Activity »
How does the data below read from its first line through the line containing "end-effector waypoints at"? Print those lines exactly.

Source data »
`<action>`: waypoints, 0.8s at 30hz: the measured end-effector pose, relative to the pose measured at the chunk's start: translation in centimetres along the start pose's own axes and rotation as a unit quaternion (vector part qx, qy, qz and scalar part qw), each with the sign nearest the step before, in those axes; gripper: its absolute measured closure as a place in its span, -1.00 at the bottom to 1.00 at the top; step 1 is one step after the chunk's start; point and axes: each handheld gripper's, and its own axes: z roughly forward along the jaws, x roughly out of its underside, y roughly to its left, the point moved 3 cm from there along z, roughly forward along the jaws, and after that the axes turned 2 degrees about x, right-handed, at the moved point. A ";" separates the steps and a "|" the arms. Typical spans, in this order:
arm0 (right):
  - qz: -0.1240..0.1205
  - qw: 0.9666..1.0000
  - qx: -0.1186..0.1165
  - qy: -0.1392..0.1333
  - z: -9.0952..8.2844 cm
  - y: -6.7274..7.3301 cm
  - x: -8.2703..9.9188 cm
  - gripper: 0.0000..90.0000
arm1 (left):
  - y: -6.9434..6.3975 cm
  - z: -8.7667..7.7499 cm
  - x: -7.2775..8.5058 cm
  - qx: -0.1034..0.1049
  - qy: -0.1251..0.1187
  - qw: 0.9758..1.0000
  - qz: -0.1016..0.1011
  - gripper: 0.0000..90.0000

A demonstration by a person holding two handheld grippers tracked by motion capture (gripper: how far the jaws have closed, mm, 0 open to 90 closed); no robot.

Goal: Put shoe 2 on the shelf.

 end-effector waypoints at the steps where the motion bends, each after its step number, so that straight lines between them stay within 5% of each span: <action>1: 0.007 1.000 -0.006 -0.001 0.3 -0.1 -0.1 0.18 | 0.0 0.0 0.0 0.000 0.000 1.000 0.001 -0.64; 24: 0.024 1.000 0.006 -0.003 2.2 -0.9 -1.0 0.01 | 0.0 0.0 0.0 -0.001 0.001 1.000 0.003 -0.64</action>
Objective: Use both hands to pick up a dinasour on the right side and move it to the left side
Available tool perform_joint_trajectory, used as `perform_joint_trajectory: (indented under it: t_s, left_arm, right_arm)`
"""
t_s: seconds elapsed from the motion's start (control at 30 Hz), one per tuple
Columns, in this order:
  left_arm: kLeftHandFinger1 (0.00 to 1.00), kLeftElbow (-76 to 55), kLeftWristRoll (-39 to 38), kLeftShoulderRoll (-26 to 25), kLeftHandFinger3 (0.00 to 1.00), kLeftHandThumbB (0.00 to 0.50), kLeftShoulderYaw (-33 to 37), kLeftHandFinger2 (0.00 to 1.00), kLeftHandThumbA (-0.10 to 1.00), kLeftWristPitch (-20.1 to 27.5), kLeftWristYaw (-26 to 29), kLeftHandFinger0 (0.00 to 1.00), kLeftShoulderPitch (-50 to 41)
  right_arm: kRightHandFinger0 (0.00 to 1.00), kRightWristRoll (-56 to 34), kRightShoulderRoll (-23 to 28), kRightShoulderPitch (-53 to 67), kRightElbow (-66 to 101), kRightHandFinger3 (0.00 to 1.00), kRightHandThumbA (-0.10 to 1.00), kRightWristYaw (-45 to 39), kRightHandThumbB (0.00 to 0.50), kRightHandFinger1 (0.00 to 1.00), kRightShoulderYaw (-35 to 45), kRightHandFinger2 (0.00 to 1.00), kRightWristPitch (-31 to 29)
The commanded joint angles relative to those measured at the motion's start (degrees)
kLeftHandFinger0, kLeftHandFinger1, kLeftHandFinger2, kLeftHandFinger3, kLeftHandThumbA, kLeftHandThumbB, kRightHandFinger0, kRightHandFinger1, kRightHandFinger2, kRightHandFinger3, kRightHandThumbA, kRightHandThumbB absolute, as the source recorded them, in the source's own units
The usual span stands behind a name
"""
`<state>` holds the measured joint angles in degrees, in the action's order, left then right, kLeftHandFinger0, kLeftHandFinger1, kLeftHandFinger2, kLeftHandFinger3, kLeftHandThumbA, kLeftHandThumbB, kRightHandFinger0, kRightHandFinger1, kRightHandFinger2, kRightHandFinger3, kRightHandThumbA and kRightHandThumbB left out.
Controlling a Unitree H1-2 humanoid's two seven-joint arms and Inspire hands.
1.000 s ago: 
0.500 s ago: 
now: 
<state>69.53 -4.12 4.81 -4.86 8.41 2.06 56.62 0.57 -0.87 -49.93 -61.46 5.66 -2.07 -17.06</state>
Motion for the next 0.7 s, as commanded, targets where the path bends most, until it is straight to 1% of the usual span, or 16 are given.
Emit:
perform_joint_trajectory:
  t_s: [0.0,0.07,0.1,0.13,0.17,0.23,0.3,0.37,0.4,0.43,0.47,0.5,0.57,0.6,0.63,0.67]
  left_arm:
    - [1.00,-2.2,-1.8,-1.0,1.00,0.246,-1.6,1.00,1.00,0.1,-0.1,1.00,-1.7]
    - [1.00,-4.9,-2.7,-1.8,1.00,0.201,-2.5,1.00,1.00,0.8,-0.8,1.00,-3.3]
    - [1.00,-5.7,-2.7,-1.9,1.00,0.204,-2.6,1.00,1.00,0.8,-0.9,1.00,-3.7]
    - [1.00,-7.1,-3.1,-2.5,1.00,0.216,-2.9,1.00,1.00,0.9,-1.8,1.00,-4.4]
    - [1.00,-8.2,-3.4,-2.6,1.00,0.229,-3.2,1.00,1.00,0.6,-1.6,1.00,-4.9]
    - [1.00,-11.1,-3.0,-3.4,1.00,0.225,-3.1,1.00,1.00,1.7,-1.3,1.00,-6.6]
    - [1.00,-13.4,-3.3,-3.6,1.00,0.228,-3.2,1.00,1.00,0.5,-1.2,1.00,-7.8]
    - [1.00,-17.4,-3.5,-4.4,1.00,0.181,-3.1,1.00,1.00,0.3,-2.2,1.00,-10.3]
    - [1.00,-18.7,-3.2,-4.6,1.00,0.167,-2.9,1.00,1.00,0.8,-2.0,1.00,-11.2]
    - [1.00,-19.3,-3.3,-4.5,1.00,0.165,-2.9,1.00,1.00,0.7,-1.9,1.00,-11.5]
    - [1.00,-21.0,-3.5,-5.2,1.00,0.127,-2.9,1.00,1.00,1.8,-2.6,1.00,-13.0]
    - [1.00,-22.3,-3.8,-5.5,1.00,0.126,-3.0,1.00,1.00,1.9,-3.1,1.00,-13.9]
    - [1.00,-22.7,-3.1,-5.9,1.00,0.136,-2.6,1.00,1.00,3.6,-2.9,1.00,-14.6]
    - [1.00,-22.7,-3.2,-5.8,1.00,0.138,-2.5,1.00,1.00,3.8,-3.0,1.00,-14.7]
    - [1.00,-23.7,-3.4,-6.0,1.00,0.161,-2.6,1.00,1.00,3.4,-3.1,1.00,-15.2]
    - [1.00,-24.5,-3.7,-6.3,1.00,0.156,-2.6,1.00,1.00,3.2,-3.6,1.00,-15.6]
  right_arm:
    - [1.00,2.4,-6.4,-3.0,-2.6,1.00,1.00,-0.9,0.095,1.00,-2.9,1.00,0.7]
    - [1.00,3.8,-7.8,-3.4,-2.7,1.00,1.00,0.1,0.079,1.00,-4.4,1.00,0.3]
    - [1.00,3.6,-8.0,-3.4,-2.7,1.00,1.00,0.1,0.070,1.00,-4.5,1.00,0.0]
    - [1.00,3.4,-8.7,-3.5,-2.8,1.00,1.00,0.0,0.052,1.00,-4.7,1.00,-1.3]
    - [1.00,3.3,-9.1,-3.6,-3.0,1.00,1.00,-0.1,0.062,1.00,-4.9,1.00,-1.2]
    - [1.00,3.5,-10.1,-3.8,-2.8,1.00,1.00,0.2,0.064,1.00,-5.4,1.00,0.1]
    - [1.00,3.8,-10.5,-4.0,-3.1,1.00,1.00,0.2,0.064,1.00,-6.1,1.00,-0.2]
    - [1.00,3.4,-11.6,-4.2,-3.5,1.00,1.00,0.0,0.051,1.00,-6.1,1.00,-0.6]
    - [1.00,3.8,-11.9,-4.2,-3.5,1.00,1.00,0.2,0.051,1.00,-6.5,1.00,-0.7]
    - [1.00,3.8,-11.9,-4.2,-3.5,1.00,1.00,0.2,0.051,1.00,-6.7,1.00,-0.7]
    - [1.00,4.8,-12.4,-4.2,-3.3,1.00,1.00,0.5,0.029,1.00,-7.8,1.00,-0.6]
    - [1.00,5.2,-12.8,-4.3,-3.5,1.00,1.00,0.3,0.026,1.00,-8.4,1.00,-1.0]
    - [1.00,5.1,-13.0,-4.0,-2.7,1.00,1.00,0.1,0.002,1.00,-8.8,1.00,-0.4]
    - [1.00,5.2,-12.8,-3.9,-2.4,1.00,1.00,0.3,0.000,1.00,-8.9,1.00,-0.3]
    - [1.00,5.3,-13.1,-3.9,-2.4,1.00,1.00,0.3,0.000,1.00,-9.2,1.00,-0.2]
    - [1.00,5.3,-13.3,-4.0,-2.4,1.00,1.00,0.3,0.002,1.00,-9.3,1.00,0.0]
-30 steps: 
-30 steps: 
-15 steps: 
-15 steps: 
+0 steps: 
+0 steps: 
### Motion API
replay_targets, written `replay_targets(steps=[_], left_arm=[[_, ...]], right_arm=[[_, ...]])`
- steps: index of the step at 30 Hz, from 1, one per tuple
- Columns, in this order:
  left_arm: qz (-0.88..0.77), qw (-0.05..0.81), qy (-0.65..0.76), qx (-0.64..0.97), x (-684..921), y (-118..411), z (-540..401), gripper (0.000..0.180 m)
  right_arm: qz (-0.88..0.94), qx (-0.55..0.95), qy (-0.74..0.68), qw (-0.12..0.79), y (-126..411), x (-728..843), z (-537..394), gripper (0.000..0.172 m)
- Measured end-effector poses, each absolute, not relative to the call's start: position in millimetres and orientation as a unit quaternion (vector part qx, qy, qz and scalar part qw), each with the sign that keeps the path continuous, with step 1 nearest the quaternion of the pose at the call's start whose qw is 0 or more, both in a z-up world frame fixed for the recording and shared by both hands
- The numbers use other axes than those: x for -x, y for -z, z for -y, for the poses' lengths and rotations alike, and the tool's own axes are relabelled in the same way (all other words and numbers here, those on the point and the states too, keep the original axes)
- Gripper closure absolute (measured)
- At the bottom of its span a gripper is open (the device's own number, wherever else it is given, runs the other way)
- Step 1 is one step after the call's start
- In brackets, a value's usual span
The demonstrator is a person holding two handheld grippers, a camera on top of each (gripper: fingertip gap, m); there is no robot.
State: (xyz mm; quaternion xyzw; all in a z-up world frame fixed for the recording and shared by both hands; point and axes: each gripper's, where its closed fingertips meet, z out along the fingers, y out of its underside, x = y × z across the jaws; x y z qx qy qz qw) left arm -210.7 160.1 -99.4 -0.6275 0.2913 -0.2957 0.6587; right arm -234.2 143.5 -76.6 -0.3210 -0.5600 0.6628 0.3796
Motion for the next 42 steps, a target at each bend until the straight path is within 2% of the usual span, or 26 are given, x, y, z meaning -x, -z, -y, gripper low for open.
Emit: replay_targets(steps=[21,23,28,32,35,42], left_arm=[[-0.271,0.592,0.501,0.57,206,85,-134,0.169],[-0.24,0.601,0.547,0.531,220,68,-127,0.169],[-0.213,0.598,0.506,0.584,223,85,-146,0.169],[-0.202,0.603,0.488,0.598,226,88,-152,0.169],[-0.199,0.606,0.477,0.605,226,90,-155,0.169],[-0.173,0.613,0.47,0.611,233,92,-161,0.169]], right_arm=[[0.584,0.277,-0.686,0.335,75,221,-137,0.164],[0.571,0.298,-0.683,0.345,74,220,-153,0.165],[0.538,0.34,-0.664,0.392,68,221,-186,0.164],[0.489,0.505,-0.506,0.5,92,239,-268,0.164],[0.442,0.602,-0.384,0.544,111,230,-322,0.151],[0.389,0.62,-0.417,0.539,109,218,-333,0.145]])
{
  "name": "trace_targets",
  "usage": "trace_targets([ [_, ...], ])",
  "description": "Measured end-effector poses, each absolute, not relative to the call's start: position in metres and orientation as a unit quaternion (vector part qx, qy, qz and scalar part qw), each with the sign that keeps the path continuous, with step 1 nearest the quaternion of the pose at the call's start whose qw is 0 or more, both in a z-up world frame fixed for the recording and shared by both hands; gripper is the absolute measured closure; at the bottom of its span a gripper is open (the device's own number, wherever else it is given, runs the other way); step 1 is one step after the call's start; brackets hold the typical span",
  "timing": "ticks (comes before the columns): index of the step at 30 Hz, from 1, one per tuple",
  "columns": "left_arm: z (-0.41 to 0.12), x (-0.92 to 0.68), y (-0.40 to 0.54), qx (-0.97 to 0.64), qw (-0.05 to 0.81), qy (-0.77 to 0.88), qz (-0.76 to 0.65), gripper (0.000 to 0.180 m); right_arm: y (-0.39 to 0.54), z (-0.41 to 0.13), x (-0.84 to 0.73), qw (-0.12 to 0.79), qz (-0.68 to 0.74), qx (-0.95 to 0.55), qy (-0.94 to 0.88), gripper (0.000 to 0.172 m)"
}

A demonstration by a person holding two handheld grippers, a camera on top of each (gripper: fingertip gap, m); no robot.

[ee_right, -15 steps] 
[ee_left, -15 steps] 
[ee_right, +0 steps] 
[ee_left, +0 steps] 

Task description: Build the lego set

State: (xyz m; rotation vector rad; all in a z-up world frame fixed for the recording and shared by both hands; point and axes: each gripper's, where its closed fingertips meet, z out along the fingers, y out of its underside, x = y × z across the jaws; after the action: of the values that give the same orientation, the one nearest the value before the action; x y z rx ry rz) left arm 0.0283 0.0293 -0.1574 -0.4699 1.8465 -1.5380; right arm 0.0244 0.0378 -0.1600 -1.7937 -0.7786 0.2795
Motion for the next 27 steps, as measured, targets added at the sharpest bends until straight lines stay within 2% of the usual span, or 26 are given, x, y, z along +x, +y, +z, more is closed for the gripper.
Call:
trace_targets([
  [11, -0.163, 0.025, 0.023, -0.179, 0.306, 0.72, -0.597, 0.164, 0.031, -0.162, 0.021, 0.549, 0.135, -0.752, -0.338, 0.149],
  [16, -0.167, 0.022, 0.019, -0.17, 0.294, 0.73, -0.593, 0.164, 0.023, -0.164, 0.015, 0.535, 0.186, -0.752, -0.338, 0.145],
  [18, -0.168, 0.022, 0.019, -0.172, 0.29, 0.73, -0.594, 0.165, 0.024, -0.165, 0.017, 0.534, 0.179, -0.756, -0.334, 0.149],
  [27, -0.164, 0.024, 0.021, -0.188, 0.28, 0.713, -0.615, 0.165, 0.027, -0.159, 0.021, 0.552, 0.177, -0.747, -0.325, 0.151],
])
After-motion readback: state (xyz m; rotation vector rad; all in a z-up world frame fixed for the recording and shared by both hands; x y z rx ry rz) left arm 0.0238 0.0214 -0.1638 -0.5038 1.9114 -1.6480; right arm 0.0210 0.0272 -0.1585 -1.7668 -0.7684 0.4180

Finished task »
`<action>`: waypoints, 0.8s at 30hz: the measured end-effector pose, relative to the pose measured at the chunk's start: translation in centimetres along the start pose's own axes and rotation as a unit quaternion (vector part qx, qy, qz and scalar part qw), each with the sign nearest the step before, in those axes; gripper: its absolute measured closure as a place in its span, -1.00 at the bottom to 1.00 at the top; step 1 is one step after the chunk's start; point and axes: each handheld gripper's, and its own axes: z roughly forward along the jaws, x roughly out of its underside, y roughly to its left, the point moved 3 cm from there along z, roughly forward along the jaws, and after that the axes turned 2 degrees about x, right-handed, at the moved point. A ";" separates the steps and a "|" the arms. Typical spans, in this order:
arm0 (right):
  - qz: -0.1240..0.1205
  - qw: 0.9666..1.0000
  - qx: -0.1186..0.1165
  - qy: -0.1392..0.1333
  - z: -9.0952..8.2844 cm
  - y: -6.7274..7.3301 cm
  - x: -8.2703..9.9188 cm
  - gripper: 0.0000..90.0000
arm1 (left):
  - y: -6.9434..6.3975 cm
  - z: -8.7667..7.7499 cm
  - x: -7.2775..8.5058 cm
  - qx: -0.1034..0.1049
  - qy: -0.1251..0.1187
  - qw: 0.9758..1.0000
  - qz: -0.1016..0.1011
  - gripper: 0.0000..90.0000

A demonstration by a person holding two handheld grippers tracked by motion capture (gripper: how far the jaws have closed, mm, 0 open to 90 closed); no robot.

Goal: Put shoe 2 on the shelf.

 end-effector waypoints at the steps where the motion bends, each after its step number, so that straight lines between them stay within 5% of each span: <action>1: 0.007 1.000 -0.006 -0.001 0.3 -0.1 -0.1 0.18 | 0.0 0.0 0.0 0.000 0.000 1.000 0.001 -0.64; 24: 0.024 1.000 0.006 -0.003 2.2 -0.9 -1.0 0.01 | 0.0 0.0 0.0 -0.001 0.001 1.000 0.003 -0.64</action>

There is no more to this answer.